Requirement: Nothing but the lines from the one containing "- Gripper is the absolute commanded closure" through the one containing "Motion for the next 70", both included, should be given again, each exactly as written below.

Data for review:
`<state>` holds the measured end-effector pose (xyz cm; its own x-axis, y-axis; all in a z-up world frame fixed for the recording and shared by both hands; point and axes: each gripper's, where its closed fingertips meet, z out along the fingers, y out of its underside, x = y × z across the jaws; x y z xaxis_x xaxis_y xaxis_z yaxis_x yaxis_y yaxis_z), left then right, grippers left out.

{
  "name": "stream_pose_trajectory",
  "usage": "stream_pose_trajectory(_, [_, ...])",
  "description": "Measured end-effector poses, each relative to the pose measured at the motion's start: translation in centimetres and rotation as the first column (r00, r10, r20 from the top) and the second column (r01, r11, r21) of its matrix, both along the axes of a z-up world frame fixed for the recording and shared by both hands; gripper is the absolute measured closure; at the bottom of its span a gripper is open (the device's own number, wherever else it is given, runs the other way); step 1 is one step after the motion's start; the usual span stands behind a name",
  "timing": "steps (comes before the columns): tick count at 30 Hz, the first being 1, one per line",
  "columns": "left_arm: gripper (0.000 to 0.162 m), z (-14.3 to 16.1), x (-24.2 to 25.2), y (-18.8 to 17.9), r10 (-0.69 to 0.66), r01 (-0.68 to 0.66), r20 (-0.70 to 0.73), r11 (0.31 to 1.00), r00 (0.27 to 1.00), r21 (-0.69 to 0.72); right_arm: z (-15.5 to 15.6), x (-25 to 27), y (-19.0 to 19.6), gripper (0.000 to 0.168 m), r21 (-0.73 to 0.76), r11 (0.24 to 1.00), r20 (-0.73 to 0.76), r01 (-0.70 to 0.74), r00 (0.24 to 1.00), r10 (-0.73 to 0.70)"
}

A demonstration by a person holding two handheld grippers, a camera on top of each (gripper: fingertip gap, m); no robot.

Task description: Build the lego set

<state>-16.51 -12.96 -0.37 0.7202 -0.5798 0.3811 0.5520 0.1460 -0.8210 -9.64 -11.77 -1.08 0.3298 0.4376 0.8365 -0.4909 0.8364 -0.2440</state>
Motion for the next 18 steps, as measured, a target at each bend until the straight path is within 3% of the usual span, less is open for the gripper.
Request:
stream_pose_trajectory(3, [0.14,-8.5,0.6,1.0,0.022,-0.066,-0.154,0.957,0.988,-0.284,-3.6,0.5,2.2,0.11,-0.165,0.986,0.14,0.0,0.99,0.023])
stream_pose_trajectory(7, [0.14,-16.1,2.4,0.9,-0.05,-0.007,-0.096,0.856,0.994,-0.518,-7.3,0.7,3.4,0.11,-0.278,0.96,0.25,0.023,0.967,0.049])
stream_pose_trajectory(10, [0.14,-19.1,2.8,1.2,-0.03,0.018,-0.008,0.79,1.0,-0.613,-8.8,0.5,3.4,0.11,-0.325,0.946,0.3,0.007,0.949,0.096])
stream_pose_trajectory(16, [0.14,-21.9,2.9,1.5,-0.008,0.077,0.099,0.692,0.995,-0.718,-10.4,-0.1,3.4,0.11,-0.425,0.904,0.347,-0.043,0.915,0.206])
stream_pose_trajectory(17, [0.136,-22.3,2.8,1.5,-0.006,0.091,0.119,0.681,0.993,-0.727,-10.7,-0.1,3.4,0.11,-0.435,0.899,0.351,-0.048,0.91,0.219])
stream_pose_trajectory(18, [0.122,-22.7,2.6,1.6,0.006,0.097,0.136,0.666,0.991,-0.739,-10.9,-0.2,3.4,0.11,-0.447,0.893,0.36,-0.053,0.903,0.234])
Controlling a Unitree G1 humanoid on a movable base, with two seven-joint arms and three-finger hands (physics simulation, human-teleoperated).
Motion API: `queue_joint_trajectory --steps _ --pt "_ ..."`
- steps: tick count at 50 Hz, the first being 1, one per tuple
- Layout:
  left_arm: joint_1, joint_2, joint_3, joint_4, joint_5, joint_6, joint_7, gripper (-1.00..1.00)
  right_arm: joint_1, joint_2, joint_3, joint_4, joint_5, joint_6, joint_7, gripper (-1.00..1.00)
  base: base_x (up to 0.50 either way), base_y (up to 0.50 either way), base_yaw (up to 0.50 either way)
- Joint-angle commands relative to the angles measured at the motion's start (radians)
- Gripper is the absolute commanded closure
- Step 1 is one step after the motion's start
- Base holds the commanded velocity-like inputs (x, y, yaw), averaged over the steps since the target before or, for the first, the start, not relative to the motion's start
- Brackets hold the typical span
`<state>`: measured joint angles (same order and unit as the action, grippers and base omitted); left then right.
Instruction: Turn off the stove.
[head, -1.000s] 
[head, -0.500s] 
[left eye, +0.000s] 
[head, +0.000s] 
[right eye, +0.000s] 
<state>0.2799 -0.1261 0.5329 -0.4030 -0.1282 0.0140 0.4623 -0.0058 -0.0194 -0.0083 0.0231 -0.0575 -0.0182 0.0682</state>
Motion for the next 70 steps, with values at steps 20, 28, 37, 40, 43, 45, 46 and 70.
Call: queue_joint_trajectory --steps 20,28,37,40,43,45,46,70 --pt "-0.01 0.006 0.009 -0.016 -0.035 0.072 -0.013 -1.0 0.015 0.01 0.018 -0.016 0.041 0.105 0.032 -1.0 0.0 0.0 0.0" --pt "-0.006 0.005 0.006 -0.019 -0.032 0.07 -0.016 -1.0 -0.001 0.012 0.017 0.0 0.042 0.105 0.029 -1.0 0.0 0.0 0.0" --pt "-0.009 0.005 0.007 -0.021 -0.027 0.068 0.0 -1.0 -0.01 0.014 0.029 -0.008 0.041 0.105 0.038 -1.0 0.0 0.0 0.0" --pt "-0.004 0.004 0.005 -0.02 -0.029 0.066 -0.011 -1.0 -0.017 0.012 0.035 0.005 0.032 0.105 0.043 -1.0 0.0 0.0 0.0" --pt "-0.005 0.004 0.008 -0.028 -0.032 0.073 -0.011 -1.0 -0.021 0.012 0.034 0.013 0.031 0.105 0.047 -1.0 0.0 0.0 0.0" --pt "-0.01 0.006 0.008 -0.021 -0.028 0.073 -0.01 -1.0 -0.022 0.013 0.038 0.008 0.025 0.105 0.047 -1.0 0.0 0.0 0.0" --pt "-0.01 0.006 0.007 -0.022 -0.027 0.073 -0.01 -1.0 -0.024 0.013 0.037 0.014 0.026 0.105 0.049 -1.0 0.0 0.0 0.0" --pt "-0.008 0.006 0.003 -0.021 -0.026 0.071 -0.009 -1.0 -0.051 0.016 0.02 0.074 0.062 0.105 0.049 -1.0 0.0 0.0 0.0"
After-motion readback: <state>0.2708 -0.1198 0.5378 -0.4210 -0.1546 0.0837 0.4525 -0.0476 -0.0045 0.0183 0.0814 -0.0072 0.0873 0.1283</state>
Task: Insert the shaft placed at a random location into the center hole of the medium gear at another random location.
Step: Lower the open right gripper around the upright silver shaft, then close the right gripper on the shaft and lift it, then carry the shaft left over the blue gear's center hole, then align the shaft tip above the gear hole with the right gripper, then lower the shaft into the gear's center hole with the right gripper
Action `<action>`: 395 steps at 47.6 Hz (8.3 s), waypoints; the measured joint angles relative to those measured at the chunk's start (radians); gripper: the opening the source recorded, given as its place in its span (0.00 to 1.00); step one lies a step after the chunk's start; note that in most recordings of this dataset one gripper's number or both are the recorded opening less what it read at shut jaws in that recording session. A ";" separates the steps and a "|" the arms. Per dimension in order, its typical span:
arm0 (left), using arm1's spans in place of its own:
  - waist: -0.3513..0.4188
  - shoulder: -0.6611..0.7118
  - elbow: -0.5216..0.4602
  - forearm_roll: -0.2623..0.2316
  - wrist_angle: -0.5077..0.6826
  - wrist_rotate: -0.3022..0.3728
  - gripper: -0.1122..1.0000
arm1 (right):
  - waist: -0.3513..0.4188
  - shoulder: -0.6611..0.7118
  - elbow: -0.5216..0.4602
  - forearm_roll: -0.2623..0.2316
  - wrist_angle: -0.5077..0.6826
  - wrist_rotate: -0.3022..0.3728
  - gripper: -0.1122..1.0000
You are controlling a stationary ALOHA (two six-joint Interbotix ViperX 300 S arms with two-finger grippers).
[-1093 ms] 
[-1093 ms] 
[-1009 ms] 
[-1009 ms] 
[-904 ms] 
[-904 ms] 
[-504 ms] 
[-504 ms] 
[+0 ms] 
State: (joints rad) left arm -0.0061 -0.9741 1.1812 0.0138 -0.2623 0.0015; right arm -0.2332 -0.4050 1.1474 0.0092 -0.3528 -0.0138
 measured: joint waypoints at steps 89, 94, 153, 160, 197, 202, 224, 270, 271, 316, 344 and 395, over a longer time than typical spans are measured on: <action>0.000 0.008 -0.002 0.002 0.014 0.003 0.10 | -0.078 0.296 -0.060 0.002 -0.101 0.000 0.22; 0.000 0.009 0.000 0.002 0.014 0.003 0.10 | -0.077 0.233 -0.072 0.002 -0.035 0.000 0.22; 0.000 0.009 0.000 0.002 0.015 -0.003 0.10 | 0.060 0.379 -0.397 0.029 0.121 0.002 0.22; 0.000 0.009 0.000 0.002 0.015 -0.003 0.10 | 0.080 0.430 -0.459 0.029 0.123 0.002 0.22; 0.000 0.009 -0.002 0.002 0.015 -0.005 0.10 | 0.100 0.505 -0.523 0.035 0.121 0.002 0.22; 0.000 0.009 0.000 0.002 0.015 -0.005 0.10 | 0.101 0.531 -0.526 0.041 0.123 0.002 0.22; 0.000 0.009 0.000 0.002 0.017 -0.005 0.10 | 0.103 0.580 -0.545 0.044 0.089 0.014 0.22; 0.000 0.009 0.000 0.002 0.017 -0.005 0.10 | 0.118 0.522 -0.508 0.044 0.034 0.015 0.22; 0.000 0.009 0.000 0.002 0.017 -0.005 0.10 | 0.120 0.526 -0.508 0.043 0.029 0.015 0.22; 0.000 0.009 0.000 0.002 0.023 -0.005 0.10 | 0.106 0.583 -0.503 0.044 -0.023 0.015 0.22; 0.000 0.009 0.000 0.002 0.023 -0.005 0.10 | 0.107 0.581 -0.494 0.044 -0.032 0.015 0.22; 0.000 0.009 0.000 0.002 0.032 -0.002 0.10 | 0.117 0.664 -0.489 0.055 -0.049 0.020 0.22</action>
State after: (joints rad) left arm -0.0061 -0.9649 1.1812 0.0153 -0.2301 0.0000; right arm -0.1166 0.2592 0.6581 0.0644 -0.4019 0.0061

Task result:
- Gripper is the absolute commanded closure
- Step 1 is one step after the motion's start
- Base holds the commanded velocity-like inputs (x, y, yaw), averaged over the steps since the target before or, for the first, the start, not relative to the motion's start
- Brackets hold the typical span
`<state>`: measured joint angles (same order and unit as the action, grippers and base omitted); left then right.
Instruction: Turn off the stove.
[head, -1.000s] 
[head, -0.500s] 
[left eye, +0.000s] 
[head, +0.000s] 
[right eye, +0.000s] 
<state>0.2799 -0.1261 0.5329 -0.4030 -0.1282 0.0140 0.4623 -0.0058 -0.0194 -0.0083 0.0231 -0.0575 -0.0182 0.0682</state>
Motion for the next 70 steps, with values at steps 20, 28, 37, 40, 43, 45, 46 and 70.

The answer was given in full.